■ About this exercise
Begin at the top of the listing below. Write each line out exactly, ending with the line that holds "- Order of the".

[Start of section]

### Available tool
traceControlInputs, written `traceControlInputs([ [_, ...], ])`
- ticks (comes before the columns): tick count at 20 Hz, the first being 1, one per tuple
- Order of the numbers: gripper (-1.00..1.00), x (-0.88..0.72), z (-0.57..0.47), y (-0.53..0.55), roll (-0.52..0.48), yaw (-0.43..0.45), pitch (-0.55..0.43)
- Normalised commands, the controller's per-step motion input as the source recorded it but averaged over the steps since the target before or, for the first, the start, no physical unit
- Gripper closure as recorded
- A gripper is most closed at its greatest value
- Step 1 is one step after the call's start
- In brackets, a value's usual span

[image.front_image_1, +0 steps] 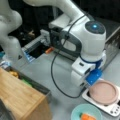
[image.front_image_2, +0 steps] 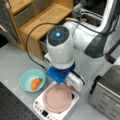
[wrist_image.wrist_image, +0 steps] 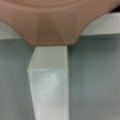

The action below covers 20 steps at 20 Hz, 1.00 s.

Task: Pick up the pan. Place the pan on the table. Pick up the bowl. Place the bowl on the stove.

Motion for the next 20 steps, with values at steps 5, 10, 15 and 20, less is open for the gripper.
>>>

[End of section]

■ Worked solution
### Available tool
traceControlInputs, written `traceControlInputs([ [_, ...], ])`
- ticks (comes before the columns): tick count at 20 Hz, the first being 1, one per tuple
- Order of the numbers: gripper (-1.00..1.00), x (-0.88..0.72), z (-0.57..0.47), y (-0.53..0.55), roll (-0.52..0.48), yaw (-0.43..0.45), pitch (-0.55..0.43)

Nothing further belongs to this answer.